Accuracy of a Chatbot (Ada) in the Diagnosis of Mental Disorders: Comparative Case Study With Lay and Expert Users

JMIR Form Res. 2019 Oct 29;3(4):e13863. doi: 10.2196/13863.

Abstract

Background: Health apps for the screening and diagnosis of mental disorders have emerged in recent years on various levels (eg, patients, practitioners, and public health system). However, the diagnostic quality of these apps has not been (sufficiently) tested so far.

Objective: The objective of this pilot study was to investigate the diagnostic quality of a health app for a broad spectrum of mental disorders and its dependency on expert knowledge.

Methods: Two psychotherapists, two psychology students, and two laypersons each read 20 case vignettes with a broad spectrum of mental disorders. They used a health app (Ada-Your Health Guide) to get a diagnosis by entering the symptoms. Interrater reliabilities were computed between the diagnoses of the case vignettes and the results of the app for each user group.

Results: Overall, there was a moderate diagnostic agreement (kappa=0.64) between the results of the app and the case vignettes for mental disorders in adulthood and a low diagnostic agreement (kappa=0.40) for mental disorders in childhood and adolescence. When psychotherapists applied the app, there was a good diagnostic agreement (kappa=0.78) regarding mental disorders in adulthood. The diagnostic agreement was moderate (kappa=0.55/0.60) for students and laypersons. For mental disorders in childhood and adolescence, a moderate diagnostic quality was found when psychotherapists (kappa=0.53) and students (kappa=0.41) used the app, whereas the quality was low for laypersons (kappa=0.29).
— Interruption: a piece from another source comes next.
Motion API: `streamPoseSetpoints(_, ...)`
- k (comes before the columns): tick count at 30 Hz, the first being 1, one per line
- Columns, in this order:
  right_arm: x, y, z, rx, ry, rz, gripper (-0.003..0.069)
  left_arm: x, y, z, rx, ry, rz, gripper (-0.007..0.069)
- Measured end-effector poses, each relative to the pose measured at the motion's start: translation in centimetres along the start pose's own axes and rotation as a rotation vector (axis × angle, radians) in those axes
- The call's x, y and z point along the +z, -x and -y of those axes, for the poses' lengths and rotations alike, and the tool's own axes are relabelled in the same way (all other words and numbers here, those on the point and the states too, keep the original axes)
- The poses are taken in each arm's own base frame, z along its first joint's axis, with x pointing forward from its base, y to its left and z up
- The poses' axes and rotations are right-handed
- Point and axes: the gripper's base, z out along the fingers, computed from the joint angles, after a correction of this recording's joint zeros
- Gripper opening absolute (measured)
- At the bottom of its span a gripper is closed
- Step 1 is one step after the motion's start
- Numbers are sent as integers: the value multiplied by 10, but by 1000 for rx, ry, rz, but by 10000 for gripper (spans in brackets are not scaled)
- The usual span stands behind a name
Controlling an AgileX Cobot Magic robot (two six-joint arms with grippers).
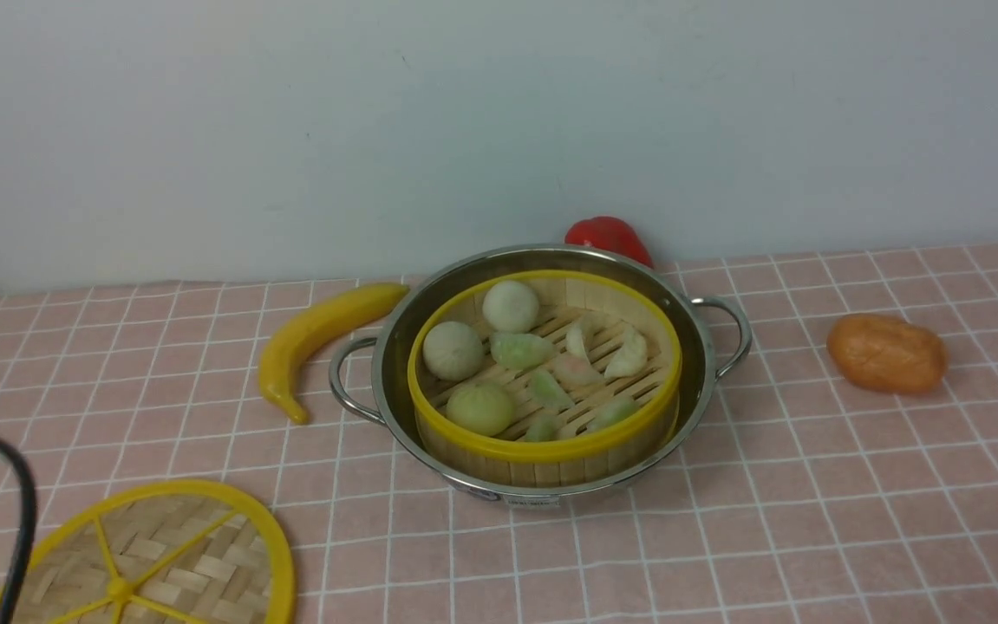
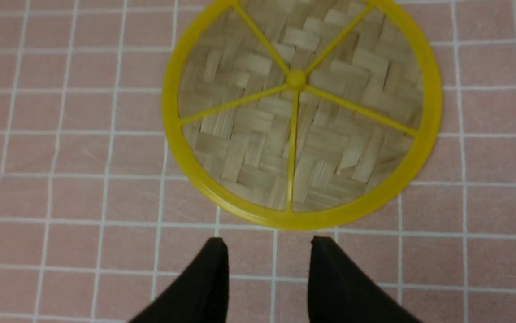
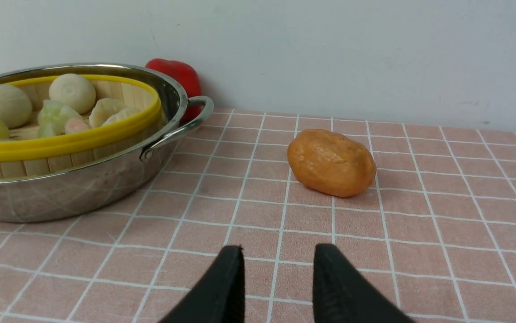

On average, the app required 34 questions to be answered and 7 min to complete.

Conclusions: The health app investigated here can represent an efficient diagnostic screening or help function for mental disorders in adulthood and has the potential to support especially diagnosticians in their work in various ways. The results of this pilot study provide a first indication that the diagnostic accuracy is user dependent and improvements in the app are needed especially for mental disorders in childhood and adolescence.

Keywords: (mobile) app; artificial intelligence; diagnostic; eHealth; mHealth; mental disorders; screening.